2. Pendekatan Kognitif

        Pendekatan kognitif terdiri dari empat pendekatan utama untuk pembelajaran yaitu:

  • Pendekatan kognitif sosial menekankan bagaimana faktor perilaku, lingkungan dan orang (kognitif) saling berinteraksi mempengaruhi proses pembelajaran. Tokoh dari teori ini adalah Albert Bandura yang menekankan pada self-efficacy yaitu keyakinan bahwa seseorang bisa menguasai situasi dan menghasilkan hasil positif.
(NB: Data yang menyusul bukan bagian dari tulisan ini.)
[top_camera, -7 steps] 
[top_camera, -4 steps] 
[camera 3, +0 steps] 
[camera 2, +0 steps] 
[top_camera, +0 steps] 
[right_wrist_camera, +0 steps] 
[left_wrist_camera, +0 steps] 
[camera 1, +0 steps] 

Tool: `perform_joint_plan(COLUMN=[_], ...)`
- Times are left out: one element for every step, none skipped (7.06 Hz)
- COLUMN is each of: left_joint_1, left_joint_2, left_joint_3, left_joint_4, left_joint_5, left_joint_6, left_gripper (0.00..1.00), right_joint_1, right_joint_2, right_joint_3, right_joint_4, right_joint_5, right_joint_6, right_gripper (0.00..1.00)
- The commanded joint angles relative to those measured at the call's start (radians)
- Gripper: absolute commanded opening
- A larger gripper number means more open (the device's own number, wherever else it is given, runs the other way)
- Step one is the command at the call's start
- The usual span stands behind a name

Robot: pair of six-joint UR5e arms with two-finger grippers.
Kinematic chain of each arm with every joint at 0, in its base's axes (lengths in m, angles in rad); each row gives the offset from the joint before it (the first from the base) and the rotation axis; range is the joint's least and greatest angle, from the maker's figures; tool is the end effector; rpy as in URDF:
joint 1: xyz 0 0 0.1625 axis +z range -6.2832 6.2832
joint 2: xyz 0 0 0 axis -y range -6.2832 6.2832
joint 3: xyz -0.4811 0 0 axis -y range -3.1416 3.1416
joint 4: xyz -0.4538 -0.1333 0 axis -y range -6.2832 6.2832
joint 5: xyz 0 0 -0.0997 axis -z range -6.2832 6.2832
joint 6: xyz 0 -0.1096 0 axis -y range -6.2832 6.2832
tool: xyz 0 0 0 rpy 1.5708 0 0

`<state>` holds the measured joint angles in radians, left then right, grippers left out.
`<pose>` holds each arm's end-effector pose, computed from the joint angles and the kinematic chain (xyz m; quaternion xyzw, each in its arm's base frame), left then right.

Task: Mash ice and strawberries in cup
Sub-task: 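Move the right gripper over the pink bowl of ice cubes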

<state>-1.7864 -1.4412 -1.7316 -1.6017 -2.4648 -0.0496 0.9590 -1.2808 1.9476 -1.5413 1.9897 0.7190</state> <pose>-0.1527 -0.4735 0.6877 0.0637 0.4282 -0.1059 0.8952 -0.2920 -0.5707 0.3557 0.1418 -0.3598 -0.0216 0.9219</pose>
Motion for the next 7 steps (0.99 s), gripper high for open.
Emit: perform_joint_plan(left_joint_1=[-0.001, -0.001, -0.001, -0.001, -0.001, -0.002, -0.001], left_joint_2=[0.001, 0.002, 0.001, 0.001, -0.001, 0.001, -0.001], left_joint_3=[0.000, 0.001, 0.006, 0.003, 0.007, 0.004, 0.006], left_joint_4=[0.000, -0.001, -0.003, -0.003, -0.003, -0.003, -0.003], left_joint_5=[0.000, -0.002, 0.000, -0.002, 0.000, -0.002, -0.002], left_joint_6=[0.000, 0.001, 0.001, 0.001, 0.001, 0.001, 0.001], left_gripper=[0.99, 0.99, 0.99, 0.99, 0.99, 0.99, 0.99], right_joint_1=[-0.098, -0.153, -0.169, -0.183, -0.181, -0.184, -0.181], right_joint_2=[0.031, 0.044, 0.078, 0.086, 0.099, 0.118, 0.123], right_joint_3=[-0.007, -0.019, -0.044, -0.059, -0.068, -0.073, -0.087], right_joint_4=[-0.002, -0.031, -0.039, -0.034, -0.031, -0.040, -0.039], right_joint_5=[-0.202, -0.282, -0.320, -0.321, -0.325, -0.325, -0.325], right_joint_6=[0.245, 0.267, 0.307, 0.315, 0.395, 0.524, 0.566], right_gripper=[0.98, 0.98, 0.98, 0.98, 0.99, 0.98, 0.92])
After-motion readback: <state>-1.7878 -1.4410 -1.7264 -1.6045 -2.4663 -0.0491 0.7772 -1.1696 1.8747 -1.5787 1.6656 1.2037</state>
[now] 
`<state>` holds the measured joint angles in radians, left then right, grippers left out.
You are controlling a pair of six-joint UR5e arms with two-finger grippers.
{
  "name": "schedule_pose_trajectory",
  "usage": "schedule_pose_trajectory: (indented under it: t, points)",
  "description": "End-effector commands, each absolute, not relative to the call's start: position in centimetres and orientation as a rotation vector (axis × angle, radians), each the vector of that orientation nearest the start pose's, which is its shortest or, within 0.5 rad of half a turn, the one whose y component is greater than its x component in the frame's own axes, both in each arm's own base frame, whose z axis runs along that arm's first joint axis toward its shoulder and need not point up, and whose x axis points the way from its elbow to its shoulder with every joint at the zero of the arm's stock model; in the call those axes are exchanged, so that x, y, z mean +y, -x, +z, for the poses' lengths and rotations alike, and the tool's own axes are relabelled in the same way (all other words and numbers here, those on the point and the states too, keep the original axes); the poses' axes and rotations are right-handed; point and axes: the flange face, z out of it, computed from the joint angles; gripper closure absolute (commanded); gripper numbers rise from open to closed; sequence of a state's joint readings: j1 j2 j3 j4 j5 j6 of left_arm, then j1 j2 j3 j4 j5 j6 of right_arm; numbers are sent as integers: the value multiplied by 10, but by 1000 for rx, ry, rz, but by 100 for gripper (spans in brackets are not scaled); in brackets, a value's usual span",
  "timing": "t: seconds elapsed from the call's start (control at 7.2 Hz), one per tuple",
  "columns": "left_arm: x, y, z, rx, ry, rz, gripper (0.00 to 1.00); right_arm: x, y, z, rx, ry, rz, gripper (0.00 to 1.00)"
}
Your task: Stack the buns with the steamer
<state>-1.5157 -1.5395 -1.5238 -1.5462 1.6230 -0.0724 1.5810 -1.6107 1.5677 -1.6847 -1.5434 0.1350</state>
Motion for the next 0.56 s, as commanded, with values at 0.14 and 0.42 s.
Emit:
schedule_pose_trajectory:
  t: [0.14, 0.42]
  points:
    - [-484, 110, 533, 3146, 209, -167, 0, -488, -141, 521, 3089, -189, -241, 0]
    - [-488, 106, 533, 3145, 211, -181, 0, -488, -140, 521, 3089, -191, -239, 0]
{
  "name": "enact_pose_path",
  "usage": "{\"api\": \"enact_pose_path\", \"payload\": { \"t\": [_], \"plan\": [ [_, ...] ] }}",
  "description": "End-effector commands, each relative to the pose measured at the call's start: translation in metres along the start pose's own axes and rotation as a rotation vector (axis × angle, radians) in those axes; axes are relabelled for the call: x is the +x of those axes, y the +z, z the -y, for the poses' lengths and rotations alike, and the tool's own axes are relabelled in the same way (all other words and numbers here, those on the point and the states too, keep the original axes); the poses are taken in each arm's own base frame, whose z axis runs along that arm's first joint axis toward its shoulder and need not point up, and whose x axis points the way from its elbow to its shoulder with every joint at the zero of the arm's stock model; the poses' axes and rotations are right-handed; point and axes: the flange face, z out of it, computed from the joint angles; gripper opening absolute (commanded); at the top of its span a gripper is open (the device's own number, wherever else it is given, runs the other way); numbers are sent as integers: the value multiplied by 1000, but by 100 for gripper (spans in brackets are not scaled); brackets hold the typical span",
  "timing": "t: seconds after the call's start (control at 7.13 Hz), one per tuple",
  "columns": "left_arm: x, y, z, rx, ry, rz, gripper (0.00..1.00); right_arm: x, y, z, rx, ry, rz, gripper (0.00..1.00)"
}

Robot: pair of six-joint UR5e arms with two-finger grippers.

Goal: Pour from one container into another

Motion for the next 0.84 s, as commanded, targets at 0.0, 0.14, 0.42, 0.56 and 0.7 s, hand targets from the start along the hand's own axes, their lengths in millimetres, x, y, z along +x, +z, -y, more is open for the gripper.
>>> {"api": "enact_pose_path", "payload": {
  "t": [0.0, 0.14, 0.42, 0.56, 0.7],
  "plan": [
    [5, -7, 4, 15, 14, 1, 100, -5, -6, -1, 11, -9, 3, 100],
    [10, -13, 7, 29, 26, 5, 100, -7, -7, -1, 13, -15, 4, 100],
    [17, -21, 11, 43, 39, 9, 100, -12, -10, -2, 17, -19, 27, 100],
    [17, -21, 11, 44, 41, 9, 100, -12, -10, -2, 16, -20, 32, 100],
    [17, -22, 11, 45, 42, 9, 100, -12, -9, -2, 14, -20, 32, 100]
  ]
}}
  • Pemrosesan informasi kognitif : menitikberatkan pada bagaimana anak memproses informasi melalui perhatian, ingatan, pemikiran dan proses kognitif lainnya.

  • Konstruktivis kognitif :menekankan konstruksi kognitif terhadap pengetahuan dan pemahaman, diperkenalkan dalam teori Piaget.

  • Konstruktivis sosial :memfokuskan pada kolaborasi dengan orang lain untuk menghasilkan  pengetahuan dan pemahaman, diperkenalkan dalam bentuk teori Vygotsky.